After a two-hour tour of several interesting places in the Machtesh with our fabulous guide for
the day named David, we were returned via our “jeep brigade” to the hotel where we
showered and prepared for dinner (yes, another meal!!). Tired but feeling good from the
exercise, fresh air, and newfound knowledge, we ate dinner together and then got ready for one
more outdoor adventure: star-gazing in the Ramon Crater itself. So, as the sky grew dark, we
put on some warmer clothing and went back to the Ramon Crater which looks altogether
different at night. The darkness was only illuminated by the full moon and by the bonfire that
our special astronomer guide built for us. As we lay on pillows on our backs or sat in chairs
looking up at the sky, we learned about the planets, the stars, the constellations, and galaxies
and experienced the grandeur of a sky that against the quiet darkness of the desert looked like
it was filled with all kinds of sparkling and twinkling lights. While we roasted marshmallows in
the fire and drank hot tea, we also had the opportunity to view the moon from three telescopes
that our guide had set up for us. He showed us how to use the telescopes and we had a
wonderful time comparing our individual impressions of what we were looking at as we gazed
up at the sky in a place that is known for its magnificence -- both during the day and at night.

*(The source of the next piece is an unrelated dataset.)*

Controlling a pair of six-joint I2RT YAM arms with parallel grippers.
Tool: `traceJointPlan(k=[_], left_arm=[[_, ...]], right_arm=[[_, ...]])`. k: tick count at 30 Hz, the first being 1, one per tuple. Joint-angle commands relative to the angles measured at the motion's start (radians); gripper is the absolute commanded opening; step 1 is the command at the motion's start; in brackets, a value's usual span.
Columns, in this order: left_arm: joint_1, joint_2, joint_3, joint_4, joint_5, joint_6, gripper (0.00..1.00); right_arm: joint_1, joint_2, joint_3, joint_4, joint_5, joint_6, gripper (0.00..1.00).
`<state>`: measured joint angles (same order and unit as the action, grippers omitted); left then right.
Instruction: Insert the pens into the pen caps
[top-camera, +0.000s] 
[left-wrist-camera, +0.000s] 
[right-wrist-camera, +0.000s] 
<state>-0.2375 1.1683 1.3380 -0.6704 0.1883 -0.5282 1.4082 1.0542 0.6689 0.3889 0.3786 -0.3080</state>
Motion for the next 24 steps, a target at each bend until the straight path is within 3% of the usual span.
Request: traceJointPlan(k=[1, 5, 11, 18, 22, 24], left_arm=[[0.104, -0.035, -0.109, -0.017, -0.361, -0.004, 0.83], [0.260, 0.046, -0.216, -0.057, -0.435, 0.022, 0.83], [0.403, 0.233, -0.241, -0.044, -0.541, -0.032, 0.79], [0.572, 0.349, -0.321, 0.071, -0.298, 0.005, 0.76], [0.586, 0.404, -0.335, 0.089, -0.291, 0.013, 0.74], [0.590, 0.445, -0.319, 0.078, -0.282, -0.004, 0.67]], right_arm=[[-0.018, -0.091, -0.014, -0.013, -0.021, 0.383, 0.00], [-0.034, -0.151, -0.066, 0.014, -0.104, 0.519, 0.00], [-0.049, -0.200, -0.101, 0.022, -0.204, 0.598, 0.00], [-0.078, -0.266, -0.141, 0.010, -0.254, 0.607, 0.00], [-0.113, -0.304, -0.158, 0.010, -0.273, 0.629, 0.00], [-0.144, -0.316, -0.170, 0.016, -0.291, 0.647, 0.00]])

We certainly saw that the desert is a place that teems with life; a place in which nature is really
quite “busy” in so many mysterious ways. The key to the desert is being there with people who
know and understand that the wilderness should never be thoughts of as the absence of life;
rather, it is life in many different forms. You just need to respect the desert and know where to
find its hidden gifts.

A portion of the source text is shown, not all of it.